##### Records to use #####

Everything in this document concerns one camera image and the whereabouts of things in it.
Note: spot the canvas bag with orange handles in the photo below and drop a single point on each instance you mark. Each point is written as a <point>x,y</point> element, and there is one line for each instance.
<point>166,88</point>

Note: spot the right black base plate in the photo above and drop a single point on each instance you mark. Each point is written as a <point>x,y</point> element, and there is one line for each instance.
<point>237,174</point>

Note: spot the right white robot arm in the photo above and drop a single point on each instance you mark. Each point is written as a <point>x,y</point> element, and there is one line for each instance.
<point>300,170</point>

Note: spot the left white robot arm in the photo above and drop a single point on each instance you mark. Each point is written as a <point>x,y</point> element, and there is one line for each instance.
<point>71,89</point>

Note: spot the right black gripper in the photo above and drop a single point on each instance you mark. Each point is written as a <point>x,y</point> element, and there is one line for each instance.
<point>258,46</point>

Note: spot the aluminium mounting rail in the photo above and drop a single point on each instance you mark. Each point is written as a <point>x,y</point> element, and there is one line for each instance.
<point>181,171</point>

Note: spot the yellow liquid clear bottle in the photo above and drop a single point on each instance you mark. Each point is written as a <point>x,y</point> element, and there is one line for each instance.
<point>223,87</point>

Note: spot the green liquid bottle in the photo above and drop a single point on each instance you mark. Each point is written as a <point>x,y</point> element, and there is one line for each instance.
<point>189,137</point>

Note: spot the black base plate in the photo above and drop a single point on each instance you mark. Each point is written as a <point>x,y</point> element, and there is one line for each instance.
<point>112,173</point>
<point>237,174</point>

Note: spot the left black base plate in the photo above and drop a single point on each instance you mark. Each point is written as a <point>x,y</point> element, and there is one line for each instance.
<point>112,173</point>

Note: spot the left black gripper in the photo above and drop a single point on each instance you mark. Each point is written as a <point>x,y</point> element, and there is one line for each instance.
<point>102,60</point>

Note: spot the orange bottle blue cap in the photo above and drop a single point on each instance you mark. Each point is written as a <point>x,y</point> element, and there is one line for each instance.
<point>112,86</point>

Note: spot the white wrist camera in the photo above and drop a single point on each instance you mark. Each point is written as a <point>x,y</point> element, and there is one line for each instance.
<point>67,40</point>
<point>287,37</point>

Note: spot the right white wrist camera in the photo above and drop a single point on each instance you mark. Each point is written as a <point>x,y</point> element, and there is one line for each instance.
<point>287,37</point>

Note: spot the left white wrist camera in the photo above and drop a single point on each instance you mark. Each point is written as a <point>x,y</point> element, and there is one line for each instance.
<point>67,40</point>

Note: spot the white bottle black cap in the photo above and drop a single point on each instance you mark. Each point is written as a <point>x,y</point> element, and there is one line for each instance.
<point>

#####

◆ Exercise: Look over the listing and return each line that holds "plate".

◆ Task response:
Note: spot the right black base plate in the photo above and drop a single point on each instance you mark. Each point is written as a <point>x,y</point> element, and there is one line for each instance.
Note: spot the black base plate in the photo above and drop a single point on each instance you mark. Each point is written as a <point>x,y</point> element, and there is one line for each instance.
Note: spot the left black base plate in the photo above and drop a single point on each instance you mark. Each point is written as a <point>x,y</point> element, and there is one line for each instance.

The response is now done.